What you are asked to do: Starting with the line that contains "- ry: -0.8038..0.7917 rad", set down each line through the end of the entries below, exactly and with nothing added.

---

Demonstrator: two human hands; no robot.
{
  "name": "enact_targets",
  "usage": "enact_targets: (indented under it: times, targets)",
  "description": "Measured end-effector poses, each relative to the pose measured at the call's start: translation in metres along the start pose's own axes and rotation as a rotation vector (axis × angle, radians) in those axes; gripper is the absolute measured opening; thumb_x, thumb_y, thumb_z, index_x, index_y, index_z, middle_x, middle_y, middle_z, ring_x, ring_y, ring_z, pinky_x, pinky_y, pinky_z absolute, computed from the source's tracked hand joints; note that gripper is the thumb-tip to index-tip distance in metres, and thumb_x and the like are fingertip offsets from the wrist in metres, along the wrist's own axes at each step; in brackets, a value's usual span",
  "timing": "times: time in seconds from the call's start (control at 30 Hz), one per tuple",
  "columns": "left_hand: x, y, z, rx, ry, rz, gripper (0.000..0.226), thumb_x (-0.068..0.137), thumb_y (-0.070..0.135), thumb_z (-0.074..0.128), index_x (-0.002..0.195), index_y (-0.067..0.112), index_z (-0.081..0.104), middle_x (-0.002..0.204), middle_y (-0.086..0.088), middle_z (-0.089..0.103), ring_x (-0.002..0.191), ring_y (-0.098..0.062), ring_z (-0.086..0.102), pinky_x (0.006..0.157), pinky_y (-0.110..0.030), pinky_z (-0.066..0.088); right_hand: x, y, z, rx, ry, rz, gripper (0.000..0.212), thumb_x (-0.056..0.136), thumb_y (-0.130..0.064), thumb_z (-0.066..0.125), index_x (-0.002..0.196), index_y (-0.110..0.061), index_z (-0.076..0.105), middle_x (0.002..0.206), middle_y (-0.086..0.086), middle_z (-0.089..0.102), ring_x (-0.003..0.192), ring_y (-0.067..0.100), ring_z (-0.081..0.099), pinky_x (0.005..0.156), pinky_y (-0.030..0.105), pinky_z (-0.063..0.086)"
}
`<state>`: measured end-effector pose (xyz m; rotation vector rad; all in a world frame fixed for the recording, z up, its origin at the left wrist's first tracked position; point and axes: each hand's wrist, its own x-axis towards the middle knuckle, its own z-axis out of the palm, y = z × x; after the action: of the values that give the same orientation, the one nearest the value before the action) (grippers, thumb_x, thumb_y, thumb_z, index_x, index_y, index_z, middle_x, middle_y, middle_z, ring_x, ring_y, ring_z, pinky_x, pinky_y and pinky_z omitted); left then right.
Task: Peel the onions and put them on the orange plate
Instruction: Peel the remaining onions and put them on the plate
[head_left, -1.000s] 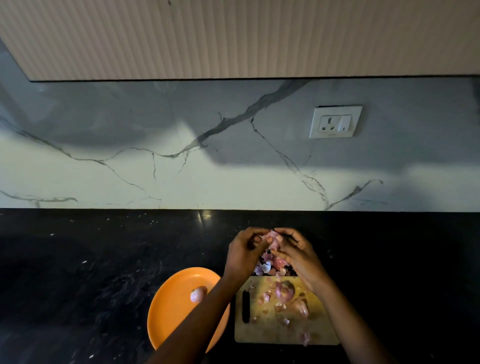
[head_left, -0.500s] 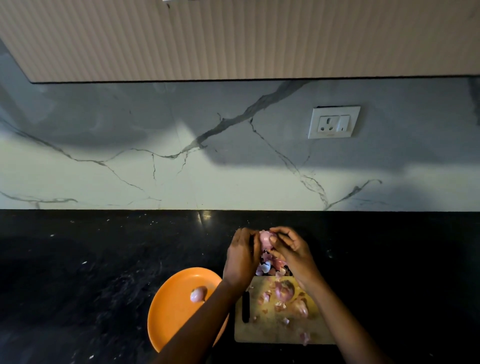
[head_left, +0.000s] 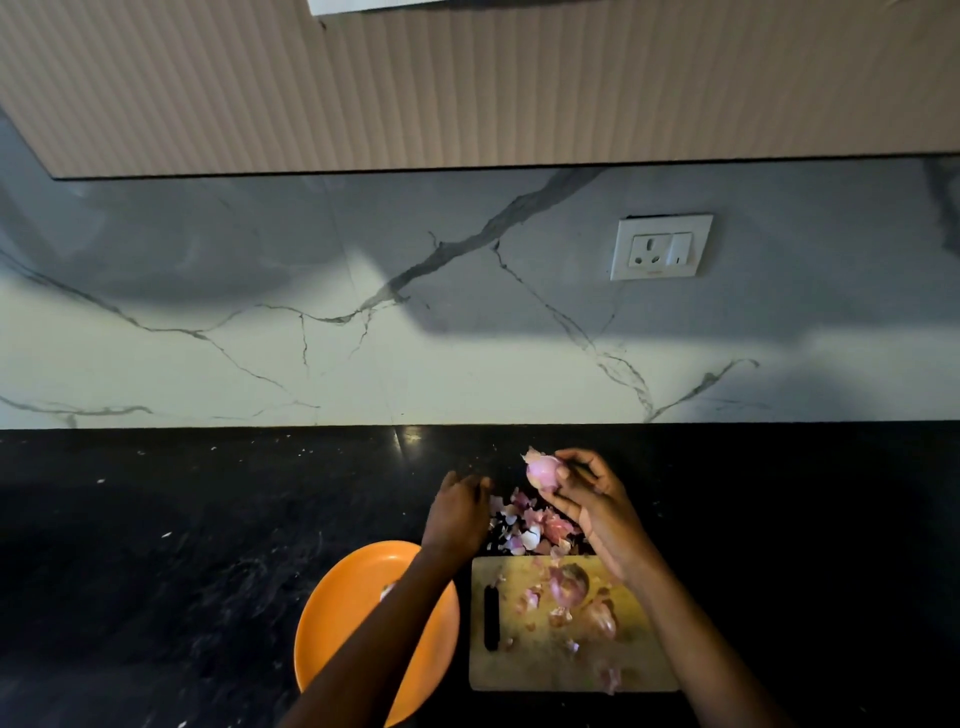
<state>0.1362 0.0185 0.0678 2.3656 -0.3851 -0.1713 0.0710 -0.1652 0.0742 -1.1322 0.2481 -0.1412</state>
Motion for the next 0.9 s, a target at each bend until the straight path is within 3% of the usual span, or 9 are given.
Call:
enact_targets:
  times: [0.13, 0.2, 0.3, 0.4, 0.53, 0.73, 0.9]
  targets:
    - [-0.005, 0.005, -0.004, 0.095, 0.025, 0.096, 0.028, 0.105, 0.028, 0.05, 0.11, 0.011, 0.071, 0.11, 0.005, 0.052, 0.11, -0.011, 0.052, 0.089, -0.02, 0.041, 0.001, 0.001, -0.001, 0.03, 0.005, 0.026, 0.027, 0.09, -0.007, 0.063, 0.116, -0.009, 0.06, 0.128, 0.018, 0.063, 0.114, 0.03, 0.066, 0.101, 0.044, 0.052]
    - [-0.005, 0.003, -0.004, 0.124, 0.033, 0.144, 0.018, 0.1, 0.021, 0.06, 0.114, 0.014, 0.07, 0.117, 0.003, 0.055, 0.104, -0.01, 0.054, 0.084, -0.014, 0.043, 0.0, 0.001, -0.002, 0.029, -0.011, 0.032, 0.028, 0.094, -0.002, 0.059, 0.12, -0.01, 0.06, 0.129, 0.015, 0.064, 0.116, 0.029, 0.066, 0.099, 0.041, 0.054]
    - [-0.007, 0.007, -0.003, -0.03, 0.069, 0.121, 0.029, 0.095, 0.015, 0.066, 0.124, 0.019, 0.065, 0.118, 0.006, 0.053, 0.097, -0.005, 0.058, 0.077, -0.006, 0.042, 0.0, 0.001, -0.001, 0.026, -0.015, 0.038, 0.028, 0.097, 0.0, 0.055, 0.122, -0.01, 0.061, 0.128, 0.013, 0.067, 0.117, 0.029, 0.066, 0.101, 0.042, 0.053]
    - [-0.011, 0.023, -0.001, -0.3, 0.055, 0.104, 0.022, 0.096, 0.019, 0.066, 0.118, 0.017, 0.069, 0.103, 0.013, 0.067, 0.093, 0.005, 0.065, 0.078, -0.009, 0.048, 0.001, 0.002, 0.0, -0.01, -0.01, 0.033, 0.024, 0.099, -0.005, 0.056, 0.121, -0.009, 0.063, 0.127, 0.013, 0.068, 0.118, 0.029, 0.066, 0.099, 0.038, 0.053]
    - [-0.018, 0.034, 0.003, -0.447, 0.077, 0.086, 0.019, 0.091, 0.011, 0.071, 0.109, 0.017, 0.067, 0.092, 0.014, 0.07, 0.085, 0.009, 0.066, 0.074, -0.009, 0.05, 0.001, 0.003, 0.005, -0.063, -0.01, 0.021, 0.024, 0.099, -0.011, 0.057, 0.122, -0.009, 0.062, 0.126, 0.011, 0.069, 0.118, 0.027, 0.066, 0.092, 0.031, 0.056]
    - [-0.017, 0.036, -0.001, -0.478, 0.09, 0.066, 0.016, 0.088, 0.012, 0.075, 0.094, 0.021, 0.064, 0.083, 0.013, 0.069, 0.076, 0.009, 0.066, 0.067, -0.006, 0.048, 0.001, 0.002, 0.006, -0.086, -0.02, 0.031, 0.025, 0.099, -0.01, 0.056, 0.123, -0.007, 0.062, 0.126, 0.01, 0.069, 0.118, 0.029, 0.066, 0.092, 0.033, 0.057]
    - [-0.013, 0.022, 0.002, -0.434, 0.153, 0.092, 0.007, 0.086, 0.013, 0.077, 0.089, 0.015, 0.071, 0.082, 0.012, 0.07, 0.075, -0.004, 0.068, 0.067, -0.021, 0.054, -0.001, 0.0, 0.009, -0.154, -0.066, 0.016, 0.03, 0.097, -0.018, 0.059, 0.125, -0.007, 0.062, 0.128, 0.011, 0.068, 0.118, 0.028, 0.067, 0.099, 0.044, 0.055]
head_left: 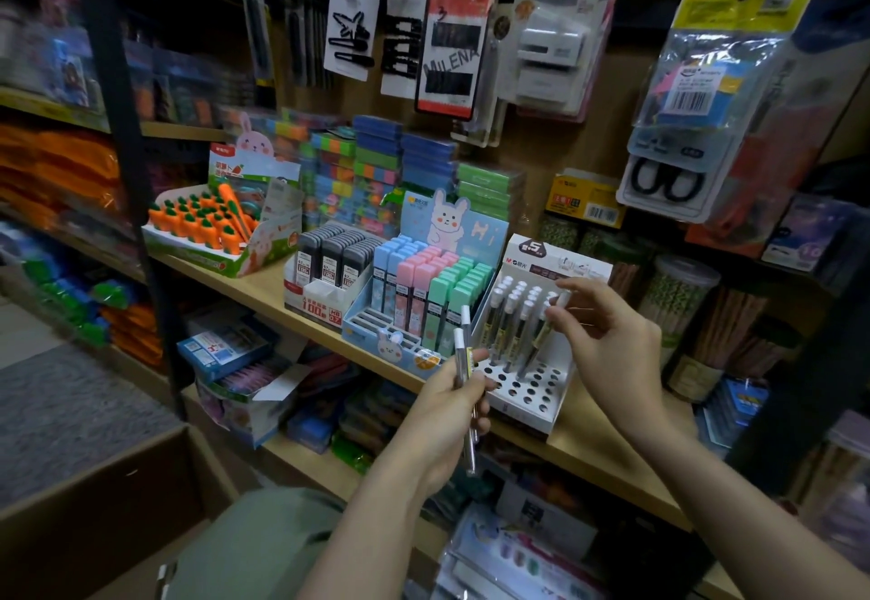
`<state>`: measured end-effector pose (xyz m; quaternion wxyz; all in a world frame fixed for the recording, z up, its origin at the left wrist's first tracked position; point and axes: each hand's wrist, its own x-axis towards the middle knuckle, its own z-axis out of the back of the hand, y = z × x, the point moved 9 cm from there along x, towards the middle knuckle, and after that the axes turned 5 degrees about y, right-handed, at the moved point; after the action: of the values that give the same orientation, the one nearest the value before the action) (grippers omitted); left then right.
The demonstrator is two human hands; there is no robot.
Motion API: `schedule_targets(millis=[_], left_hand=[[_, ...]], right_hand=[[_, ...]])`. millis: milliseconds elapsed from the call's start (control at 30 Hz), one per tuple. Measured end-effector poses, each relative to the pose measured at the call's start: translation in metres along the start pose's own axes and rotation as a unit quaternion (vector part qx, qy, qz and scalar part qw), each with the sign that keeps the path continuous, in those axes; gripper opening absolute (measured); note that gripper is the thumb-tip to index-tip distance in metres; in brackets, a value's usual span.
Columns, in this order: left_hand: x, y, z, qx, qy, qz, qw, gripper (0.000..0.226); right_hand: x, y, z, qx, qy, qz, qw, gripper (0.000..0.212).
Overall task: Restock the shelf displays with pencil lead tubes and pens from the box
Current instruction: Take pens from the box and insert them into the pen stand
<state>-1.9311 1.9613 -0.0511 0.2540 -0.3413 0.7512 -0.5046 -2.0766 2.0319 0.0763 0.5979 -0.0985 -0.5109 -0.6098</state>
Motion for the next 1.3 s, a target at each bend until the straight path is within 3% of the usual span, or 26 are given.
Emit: schedule_targets(millis=[200,400,900,1000,1167,1233,1300], left_hand=[[-0.002,0.0,-0.001,0.003,0.022,0.001,1.0,0.029],[-0.002,0.002,-0.002,0.033,0.024,0.0,0.999,0.018],[-0.009,-0.006,-0.012,0.036,0.072,-0.023,0.996,0.023],[-0.011,-0.007,-0.014,0.053,0.082,-0.02,0.995,0.021],[-0.012,-0.001,-0.032,0.049,0.15,0.006,0.987,0.021],[-0.01,0.001,-0.031,0.034,0.142,0.007,0.989,0.023],[-0.004,-0.003,-0.019,0.032,0.083,-0.014,0.996,0.026]], right_hand=[[0.004,-0.009,0.004,0.004,-0.011,-0.031,0.999,0.025],[-0.005,0.006,-0.009,-0.065,0.012,0.014,0.998,0.028],[-0.009,0.005,-0.016,-0.144,0.037,0.015,0.989,0.037],[-0.015,0.001,-0.01,-0.042,0.035,-0.03,0.998,0.049],[-0.022,-0.003,-0.025,0.205,0.099,-0.124,0.966,0.035],[-0.017,-0.003,-0.015,0.236,0.098,-0.125,0.959,0.031],[-0.005,-0.005,0.01,0.194,0.064,-0.103,0.973,0.03]])
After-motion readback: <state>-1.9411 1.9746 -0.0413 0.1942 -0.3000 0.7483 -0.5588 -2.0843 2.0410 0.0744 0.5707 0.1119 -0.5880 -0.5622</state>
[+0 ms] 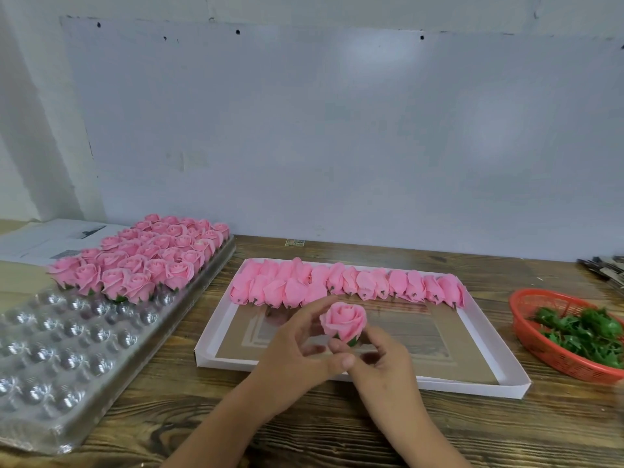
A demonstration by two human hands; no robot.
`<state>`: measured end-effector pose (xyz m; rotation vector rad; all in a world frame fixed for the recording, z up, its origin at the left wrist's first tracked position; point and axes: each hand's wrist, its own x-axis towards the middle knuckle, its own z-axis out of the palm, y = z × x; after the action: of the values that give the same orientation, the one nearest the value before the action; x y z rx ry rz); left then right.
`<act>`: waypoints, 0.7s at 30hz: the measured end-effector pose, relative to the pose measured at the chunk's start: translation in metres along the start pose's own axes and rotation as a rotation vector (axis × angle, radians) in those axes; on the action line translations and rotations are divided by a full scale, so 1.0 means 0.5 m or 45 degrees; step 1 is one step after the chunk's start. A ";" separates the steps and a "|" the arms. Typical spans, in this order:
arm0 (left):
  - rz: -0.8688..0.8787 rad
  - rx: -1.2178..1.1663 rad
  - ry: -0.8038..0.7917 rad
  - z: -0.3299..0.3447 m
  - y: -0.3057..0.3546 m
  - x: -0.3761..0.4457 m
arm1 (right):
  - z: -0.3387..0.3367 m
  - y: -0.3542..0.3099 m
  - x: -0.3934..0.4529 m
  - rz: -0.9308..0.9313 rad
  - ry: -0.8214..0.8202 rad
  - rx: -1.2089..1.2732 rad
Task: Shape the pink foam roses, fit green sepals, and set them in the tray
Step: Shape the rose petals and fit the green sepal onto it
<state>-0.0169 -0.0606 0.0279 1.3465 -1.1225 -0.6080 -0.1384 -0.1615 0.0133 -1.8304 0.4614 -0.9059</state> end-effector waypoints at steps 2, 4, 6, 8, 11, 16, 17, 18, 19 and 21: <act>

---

Written solution:
  - ry: -0.8038..0.7917 rad
  - z: -0.3299..0.3447 m
  - y: -0.3057..0.3546 m
  - x: -0.3761..0.4457 m
arm1 (right):
  - z: -0.3387..0.3367 m
  - y: -0.3542..0.3099 m
  - x: -0.3934..0.4529 m
  - rz: -0.9308..0.9313 rad
  - ry: -0.8214..0.8202 rad
  - rx: -1.2089..1.2732 rad
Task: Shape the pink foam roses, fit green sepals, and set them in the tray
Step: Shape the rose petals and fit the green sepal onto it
<state>-0.0169 -0.0606 0.0279 1.3465 -1.1225 -0.6080 -0.1384 -0.1615 0.0133 -1.8304 0.4614 -0.9059</state> end-effector waypoints at steps 2, 4, 6, 8, 11, 16, 17, 18, 19 and 21: <act>

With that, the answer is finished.